Exercise details: Transcribe the data exactly. Leave nothing out.

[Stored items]
------------------------------------------------------------
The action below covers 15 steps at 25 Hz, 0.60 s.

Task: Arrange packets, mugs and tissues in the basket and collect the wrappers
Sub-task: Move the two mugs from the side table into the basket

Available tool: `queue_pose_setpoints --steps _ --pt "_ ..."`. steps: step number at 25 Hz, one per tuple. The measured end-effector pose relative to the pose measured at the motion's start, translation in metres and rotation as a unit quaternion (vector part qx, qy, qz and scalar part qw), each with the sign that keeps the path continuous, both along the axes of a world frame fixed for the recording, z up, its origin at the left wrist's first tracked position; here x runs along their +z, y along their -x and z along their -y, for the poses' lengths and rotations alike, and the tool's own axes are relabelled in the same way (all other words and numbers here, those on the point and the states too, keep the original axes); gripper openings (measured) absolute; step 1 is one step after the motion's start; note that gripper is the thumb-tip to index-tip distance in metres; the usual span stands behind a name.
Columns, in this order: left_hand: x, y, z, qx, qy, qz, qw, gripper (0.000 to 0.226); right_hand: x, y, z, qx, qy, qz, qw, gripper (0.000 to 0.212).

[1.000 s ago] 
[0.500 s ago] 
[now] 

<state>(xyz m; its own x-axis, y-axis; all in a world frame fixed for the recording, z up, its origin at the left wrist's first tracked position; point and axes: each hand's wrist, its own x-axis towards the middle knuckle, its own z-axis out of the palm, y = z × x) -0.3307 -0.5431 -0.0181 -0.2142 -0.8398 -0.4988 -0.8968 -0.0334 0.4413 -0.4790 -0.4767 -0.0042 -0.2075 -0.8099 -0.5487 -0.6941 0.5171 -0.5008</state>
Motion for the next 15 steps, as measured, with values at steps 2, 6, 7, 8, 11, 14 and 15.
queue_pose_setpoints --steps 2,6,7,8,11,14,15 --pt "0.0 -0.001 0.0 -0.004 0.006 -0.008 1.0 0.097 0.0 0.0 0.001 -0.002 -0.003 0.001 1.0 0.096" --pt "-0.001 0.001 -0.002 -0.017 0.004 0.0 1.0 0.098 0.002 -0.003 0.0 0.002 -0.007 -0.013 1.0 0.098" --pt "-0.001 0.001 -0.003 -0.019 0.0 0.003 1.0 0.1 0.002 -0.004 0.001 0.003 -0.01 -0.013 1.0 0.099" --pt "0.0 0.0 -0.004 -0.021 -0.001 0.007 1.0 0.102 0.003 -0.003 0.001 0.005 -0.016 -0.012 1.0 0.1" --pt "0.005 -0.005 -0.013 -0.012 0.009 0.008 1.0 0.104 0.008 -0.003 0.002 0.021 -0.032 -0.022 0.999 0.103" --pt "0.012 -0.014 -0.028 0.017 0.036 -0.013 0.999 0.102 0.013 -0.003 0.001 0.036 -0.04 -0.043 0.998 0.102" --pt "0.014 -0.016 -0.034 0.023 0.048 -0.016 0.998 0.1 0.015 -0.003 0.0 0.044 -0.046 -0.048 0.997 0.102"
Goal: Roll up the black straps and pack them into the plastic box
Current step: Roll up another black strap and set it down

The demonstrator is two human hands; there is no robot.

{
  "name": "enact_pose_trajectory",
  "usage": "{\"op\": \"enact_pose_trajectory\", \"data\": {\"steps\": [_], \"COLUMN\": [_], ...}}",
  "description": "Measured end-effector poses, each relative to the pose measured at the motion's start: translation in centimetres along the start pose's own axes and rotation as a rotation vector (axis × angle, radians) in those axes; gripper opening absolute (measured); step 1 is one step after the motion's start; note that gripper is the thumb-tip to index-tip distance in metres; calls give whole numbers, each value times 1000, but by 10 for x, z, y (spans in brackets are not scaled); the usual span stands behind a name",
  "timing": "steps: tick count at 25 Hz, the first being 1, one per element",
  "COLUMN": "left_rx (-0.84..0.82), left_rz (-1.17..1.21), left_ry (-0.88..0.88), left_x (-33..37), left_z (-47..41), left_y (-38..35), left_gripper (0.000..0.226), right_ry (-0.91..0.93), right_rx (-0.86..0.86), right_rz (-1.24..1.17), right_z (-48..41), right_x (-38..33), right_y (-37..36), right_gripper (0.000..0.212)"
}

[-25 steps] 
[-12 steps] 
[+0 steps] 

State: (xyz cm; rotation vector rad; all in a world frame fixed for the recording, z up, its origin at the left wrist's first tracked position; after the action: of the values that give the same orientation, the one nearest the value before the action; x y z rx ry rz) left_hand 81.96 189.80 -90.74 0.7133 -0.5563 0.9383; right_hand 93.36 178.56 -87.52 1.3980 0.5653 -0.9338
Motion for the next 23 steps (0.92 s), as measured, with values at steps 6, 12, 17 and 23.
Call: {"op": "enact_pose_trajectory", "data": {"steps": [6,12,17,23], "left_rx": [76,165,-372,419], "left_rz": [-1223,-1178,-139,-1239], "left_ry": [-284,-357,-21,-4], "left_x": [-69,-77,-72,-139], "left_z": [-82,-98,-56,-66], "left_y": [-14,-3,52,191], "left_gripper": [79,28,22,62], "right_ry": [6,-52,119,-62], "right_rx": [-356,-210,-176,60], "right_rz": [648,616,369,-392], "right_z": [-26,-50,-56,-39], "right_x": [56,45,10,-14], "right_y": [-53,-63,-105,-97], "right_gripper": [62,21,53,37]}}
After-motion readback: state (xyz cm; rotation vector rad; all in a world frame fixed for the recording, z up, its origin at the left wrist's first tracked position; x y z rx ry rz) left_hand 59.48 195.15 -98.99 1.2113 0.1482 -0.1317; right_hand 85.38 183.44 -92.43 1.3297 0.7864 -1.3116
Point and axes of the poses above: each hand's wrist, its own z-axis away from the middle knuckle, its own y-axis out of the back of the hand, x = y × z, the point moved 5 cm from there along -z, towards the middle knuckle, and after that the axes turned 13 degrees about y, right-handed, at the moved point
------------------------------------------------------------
Task solution:
The action below covers 15 steps at 25 Hz, 0.60 s.

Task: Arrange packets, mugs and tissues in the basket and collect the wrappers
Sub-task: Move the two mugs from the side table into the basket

Available tool: `queue_pose_setpoints --steps _ --pt "_ ..."`. steps: step number at 25 Hz, one per tuple. The measured end-effector pose relative to the pose measured at the motion's start, translation in metres and rotation as a unit quaternion (vector part qx, qy, qz and scalar part qw), each with the sign that keeps the path continuous, both along the axes of a world frame fixed for the recording, z up, its origin at the left wrist's first tracked position; here x runs along their +z, y along their -x and z along their -y, for the poses' lengths and rotations alike, and the tool's own axes are relabelled in the same way (all other words and numbers here, those on the point and the states too, keep the original axes); gripper openings (measured) absolute; step 1 is one step after the motion's start; note that gripper is the thumb-tip to index-tip distance in metres; the usual span stands behind a name.
Columns, in this order: left_hand: x, y, z, qx, qy, qz, qw, gripper (0.000 to 0.226); right_hand: x, y, z, qx, qy, qz, qw, gripper (0.000 to 0.212).

[1.000 s ago] 
[0.500 s ago] 
[now] 

<state>(xyz m; its own x-axis, y-axis; all in a world frame fixed for the recording, z up, its origin at the left wrist's first tracked position; point and axes: each hand's wrist, its own x-axis towards the middle knuckle, its own z-axis out of the palm, y = z × x) -0.3307 -0.5431 -0.0181 -0.2142 -0.8398 -0.4988 -0.8968 -0.0334 0.4413 -0.4790 -0.4767 -0.0042 -0.2075 -0.8099 -0.5487 -0.6941 0.5171 -0.5008</state>
Motion for the next 15 steps, as measured, with values at steps 2, 6, 7, 8, 11, 14 and 15.
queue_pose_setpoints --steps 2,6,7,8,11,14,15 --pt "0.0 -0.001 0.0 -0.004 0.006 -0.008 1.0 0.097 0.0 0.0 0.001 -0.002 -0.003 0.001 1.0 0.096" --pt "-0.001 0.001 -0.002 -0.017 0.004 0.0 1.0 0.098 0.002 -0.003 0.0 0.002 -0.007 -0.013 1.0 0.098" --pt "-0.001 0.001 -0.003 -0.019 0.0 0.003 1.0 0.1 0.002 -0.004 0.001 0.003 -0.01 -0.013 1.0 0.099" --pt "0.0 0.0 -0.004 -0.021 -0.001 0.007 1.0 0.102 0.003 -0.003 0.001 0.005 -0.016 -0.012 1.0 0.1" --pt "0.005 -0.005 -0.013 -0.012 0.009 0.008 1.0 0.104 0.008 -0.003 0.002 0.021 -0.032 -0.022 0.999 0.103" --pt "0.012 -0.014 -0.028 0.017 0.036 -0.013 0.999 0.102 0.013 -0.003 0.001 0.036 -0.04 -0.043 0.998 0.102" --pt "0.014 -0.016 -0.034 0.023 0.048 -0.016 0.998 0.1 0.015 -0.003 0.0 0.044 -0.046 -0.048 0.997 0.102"
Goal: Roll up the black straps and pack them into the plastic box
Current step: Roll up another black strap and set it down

The demonstrator is two human hands; there is no robot.

{
  "name": "enact_pose_trajectory",
  "usage": "{\"op\": \"enact_pose_trajectory\", \"data\": {\"steps\": [_], \"COLUMN\": [_], ...}}",
  "description": "Measured end-effector poses, each relative to the pose measured at the motion's start: translation in centimetres along the start pose's own axes and rotation as a rotation vector (axis × angle, radians) in those axes; gripper opening absolute (measured); step 1 is one step after the motion's start; note that gripper is the thumb-tip to index-tip distance in metres; calls give whole numbers, each value times 1000, but by 10 for x, z, y (spans in brackets are not scaled); the usual span stands behind a name",
  "timing": "steps: tick count at 25 Hz, the first being 1, one per element",
  "COLUMN": "left_rx (-0.84..0.82), left_rz (-1.17..1.21), left_ry (-0.88..0.88), left_x (-33..37), left_z (-47..41), left_y (-38..35), left_gripper (0.000..0.226), right_ry (-0.91..0.93), right_rx (-0.86..0.86), right_rz (-1.24..1.17), right_z (-48..41), right_x (-38..33), right_y (-37..36), right_gripper (0.000..0.212)"
}

[-25 steps] 
[-12 steps] 
[+0 steps] 

State: (xyz cm; rotation vector rad; all in a world frame fixed for the recording, z up, its origin at the left wrist's first tracked position; after the action: of the values that give the same orientation, the one nearest the value before the action; x y z rx ry rz) left_hand 81.96 189.80 -90.74 0.7133 -0.5563 0.9383; right_hand 93.36 178.56 -87.52 1.3980 0.5653 -0.9338
Motion for the next 23 steps (0.92 s), as measured, with values at steps 6, 12, 17 and 23.
Call: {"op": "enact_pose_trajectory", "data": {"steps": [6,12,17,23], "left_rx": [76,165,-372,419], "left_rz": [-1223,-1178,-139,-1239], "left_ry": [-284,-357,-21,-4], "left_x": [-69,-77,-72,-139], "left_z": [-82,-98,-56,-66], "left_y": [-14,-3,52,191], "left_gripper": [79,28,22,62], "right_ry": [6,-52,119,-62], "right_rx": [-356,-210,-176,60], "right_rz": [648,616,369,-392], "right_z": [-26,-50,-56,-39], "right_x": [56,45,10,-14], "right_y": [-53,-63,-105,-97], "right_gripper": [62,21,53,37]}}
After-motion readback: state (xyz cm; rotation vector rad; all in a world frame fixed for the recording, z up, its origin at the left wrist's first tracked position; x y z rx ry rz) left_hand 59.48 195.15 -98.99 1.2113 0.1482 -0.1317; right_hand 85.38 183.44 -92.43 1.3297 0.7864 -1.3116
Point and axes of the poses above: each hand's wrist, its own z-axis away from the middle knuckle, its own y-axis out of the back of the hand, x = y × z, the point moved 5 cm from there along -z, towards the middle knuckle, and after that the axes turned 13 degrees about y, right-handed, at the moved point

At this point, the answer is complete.